What this task involves:
From the material below, copy out each line with the word "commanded" in it.

—————

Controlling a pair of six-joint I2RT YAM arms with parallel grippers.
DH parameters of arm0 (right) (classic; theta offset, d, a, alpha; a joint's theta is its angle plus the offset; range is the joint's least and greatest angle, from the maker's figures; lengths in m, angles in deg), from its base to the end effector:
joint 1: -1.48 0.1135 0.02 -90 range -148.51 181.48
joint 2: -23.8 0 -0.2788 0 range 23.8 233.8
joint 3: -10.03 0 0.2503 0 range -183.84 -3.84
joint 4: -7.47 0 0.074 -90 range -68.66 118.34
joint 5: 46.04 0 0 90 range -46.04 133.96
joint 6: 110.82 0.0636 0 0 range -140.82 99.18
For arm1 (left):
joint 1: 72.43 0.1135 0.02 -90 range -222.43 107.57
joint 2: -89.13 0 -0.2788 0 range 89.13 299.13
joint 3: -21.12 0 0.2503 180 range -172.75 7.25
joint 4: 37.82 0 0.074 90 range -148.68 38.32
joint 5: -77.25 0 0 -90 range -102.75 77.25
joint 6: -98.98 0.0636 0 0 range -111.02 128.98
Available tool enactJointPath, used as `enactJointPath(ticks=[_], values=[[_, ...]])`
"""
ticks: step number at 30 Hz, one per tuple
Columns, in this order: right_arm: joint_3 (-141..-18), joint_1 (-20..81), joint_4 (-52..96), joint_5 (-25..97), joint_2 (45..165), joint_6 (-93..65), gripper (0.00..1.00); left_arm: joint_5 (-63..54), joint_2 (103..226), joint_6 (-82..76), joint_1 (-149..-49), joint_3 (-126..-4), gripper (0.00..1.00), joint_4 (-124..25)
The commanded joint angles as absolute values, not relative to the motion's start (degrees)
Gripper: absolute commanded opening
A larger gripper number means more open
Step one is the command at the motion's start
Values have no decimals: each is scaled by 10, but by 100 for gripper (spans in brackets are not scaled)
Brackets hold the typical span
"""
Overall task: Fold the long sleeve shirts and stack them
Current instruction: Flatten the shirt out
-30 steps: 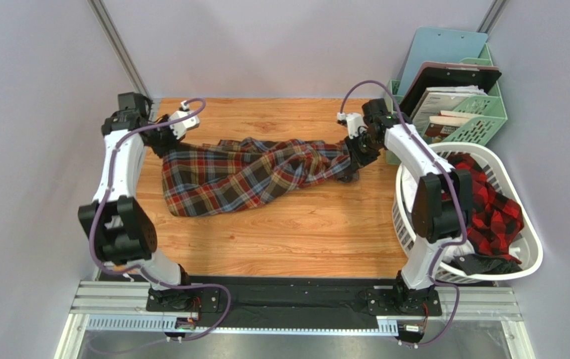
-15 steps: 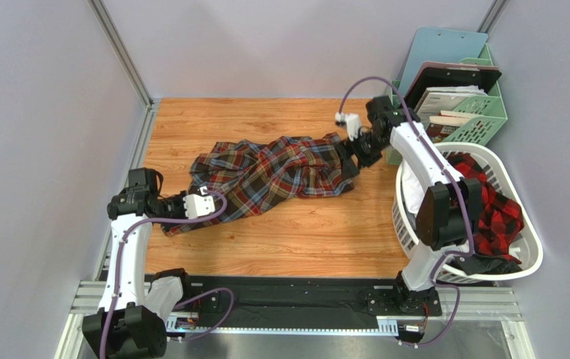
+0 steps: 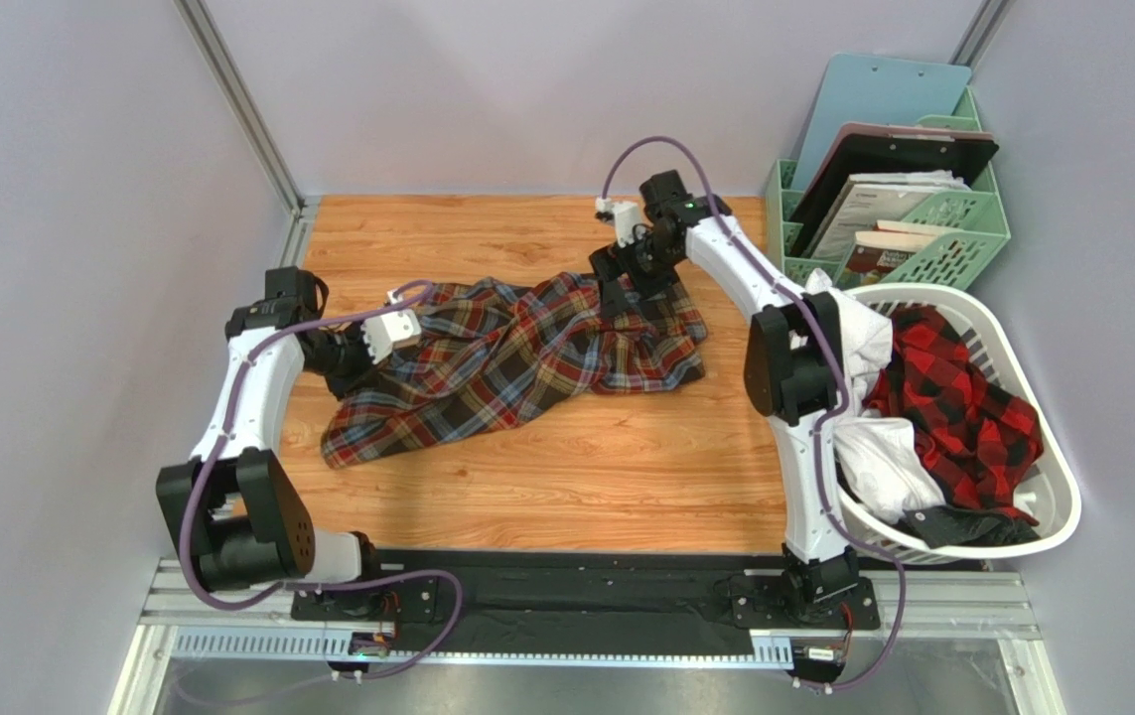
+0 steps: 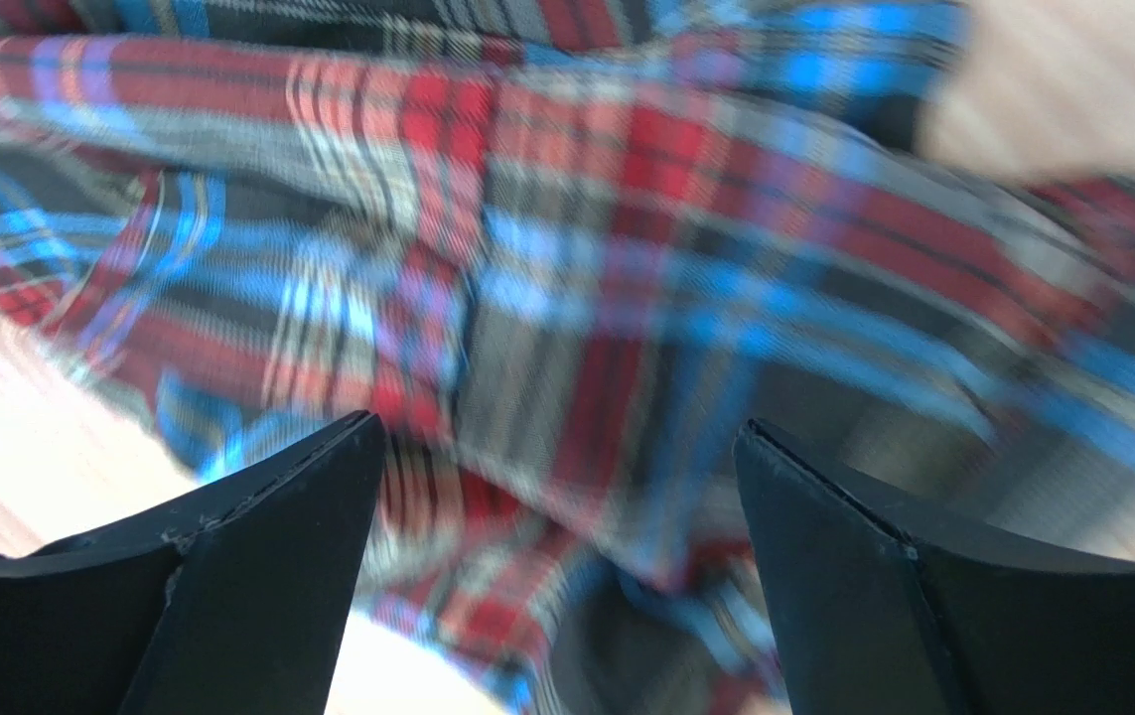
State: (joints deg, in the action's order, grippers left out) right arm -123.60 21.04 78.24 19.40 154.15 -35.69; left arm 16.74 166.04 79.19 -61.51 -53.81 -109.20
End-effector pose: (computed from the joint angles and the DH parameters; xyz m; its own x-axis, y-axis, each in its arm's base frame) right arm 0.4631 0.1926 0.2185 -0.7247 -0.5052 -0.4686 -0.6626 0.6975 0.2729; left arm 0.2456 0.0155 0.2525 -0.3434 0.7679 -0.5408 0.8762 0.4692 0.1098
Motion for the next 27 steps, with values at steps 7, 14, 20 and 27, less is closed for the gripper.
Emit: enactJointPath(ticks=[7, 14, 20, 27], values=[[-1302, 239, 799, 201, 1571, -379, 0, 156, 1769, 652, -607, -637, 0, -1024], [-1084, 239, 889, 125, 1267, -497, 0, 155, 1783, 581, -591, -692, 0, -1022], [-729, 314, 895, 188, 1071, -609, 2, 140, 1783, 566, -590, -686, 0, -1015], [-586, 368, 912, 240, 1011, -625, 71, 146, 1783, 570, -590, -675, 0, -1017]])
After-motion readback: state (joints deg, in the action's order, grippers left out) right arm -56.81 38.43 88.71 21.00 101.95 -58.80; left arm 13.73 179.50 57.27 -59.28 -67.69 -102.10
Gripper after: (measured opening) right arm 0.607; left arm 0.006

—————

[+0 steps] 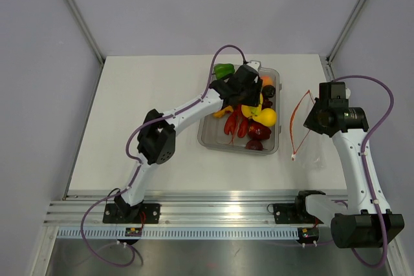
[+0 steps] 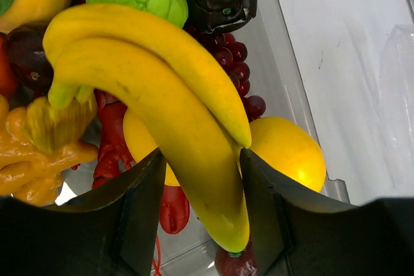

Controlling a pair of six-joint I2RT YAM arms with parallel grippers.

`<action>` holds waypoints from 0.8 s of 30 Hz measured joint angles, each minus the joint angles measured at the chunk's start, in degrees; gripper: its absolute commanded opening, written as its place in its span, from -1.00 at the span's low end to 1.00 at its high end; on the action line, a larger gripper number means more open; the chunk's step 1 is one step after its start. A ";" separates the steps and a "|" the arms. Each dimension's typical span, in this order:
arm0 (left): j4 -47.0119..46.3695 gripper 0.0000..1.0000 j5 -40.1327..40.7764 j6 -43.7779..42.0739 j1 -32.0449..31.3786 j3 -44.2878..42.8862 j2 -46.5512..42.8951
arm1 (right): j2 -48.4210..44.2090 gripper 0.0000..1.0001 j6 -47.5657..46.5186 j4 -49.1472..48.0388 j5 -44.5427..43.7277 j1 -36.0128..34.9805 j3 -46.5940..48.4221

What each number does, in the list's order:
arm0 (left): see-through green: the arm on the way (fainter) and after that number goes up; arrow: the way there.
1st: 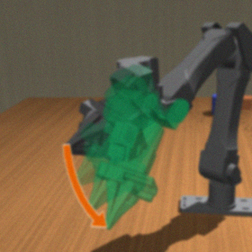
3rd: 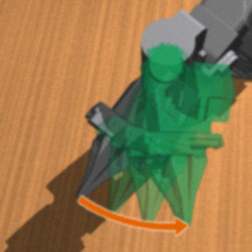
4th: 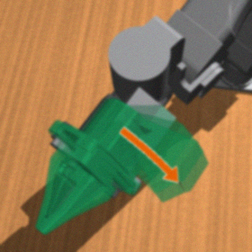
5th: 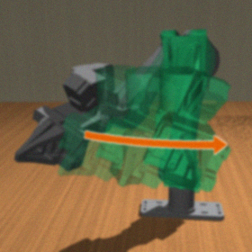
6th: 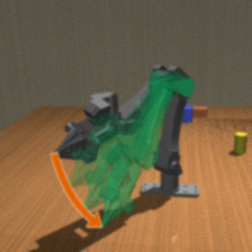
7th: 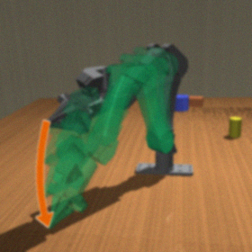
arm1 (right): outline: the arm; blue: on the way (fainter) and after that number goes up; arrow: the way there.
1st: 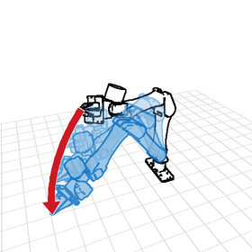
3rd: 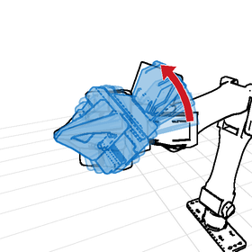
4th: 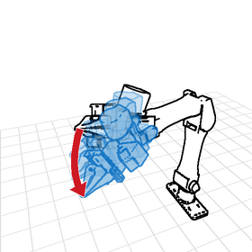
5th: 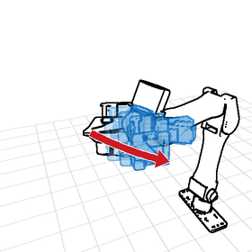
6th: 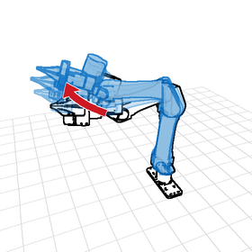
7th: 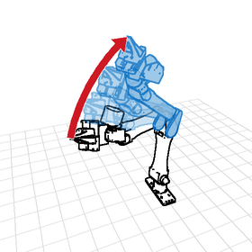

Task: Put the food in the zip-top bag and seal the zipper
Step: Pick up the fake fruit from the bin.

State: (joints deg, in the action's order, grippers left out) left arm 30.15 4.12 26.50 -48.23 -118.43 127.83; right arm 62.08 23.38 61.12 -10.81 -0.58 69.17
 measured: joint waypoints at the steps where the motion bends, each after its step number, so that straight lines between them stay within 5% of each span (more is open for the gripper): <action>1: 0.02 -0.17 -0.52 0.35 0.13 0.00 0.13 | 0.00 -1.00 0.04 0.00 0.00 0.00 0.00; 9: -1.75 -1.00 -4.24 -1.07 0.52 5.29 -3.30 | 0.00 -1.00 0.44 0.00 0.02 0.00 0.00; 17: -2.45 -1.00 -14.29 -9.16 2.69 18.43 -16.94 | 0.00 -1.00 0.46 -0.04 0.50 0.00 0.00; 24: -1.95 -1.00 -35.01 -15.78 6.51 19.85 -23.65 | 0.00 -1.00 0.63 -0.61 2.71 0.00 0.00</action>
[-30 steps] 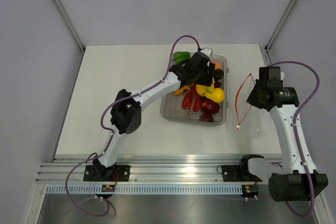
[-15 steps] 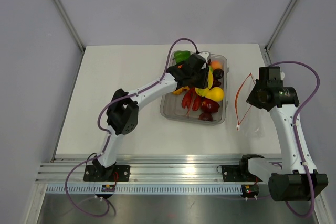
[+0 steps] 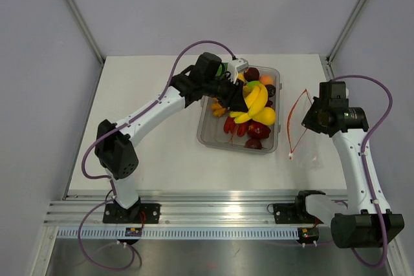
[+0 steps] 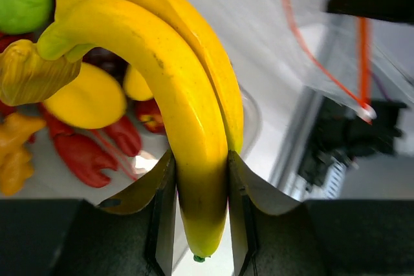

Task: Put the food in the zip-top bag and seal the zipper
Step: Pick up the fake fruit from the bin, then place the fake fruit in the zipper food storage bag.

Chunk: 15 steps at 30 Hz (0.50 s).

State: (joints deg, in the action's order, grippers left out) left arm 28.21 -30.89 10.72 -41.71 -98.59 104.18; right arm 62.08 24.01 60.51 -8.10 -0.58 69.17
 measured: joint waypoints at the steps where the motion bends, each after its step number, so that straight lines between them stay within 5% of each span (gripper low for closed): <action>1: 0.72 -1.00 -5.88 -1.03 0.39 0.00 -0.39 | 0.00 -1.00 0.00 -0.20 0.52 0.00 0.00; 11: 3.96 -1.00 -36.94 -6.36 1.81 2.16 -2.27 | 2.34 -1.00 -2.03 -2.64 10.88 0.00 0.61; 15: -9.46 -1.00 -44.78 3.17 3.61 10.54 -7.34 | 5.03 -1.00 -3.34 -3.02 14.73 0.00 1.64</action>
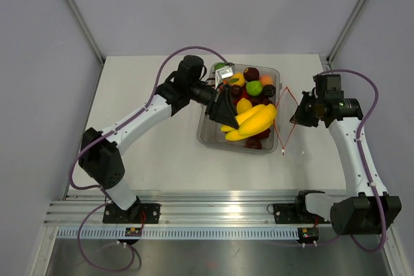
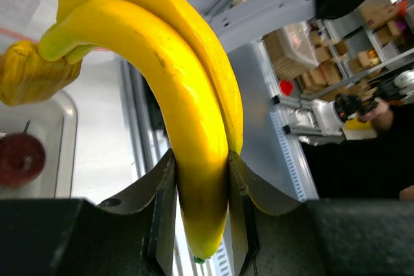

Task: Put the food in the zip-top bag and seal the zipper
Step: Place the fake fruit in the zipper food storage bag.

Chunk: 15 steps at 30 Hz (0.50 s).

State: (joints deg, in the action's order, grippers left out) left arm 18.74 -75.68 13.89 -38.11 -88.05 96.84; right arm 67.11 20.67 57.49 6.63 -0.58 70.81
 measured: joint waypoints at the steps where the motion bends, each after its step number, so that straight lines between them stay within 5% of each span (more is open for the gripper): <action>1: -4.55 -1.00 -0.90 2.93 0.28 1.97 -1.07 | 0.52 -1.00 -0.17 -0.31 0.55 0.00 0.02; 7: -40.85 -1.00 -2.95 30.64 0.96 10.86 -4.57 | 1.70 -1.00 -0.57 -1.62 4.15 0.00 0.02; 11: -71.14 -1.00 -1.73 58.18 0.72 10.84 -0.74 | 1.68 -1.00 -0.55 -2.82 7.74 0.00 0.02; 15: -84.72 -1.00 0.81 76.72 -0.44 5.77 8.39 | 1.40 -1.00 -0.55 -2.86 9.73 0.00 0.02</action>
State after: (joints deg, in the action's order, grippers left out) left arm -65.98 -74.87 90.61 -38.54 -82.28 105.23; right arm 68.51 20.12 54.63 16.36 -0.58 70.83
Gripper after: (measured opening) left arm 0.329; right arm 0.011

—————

Answer:
The commanded joint angles as absolute values, not relative to the motion's start (degrees)
Gripper: absolute commanded opening
`<action>` holds waypoints from 0.8 s of 30 Hz measured joint angles, each minus the joint angles measured at the chunk's start, in degrees; gripper: its absolute commanded opening, written as its place in its span, from -1.00 at the span's low end to 1.00 at its high end; on the action line, a larger gripper number means more open; the chunk's step 1 is one step after its start. A ";" separates the steps and a "|" the arms. Each dimension's typical span, in this order:

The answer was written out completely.